Widzę, jak Papież idzie do ołtarza. Trzyma się mocno barierki wzdłuż ściany przy schodach. Widać na jego twarzy zmęczenie, ból i cierpienie. Dowiedziałem się później, że miał zapalenie ucha. Miałem dziwne wrażenie, że każdy następny Jego krok może być ostatnim. Podchodzi do ołtarza i nabiera mocy, rozpoczyna Mszę św.

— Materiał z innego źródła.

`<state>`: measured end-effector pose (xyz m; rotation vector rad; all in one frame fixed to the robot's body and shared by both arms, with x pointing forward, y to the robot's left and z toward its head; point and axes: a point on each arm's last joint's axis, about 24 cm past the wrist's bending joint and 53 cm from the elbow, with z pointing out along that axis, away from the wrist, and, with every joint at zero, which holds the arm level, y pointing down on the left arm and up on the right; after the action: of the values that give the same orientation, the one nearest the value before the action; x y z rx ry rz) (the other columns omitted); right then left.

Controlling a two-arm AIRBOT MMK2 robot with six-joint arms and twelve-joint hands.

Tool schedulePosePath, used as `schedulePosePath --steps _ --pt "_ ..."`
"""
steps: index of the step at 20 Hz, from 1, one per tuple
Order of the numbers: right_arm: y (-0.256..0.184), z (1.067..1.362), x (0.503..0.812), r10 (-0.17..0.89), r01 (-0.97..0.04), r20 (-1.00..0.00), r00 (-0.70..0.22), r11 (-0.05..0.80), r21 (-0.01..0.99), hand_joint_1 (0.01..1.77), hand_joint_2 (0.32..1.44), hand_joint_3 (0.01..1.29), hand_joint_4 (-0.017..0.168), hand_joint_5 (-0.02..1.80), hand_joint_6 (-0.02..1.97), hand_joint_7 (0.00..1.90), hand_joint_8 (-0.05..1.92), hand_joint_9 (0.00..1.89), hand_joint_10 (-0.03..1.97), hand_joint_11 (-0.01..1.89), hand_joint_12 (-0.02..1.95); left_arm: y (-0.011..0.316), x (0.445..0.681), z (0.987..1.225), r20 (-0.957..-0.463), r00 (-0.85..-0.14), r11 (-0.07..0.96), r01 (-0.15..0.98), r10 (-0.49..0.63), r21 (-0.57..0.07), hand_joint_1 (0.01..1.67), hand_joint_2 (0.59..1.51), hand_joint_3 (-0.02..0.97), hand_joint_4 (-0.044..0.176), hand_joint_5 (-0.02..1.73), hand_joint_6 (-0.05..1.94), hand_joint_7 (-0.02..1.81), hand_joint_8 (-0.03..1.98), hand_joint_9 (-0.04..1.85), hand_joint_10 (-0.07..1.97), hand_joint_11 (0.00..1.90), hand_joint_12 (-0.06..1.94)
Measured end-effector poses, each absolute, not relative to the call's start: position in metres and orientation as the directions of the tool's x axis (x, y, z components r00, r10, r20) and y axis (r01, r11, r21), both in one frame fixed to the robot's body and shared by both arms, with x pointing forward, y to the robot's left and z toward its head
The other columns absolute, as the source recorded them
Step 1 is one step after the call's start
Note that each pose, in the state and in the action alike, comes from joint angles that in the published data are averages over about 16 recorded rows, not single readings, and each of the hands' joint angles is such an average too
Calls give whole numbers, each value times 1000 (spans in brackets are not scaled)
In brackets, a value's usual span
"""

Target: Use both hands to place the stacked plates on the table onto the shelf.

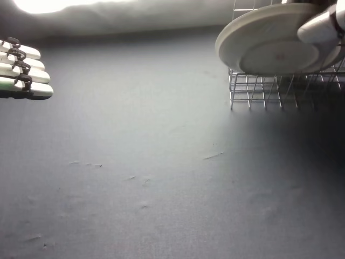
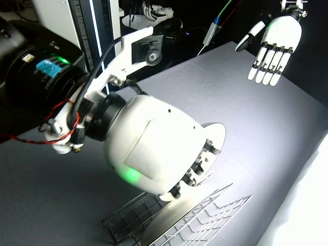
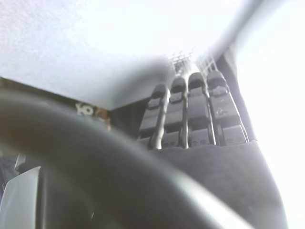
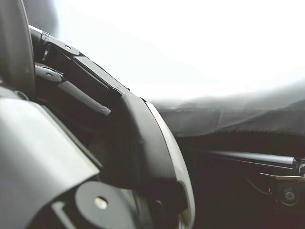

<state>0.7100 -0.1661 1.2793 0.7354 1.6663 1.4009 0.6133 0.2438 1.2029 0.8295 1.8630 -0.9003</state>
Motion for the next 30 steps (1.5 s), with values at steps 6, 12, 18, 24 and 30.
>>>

Gdy zbliżył się moment przeistoczenia Ojciec Święty opiera się lewą ręką o ołtarz, w prawej trzyma hostię i wypowiada słowa: „Bierzcie i jedzcie, to jest Ciało moje”. Stojąc bezpośrednio przy Ojcu Świętym, słysząc wypowiadane przez Niego słowa, zrozumiałem, że On utożsamia się z cierpiącym Chrystusem, tak ściśle, że stanowią jedno. Było to ogromne poruszenie mojej duszy i niemal natychmiast zrozumiałem istotę kapłaństwa, co to znaczy być alter Chrystus. Ta chwila jest ciągle we mnie. Za to przeżycie i przykład Kapłana - Sługi dziękuję Ci Ojcze Święty.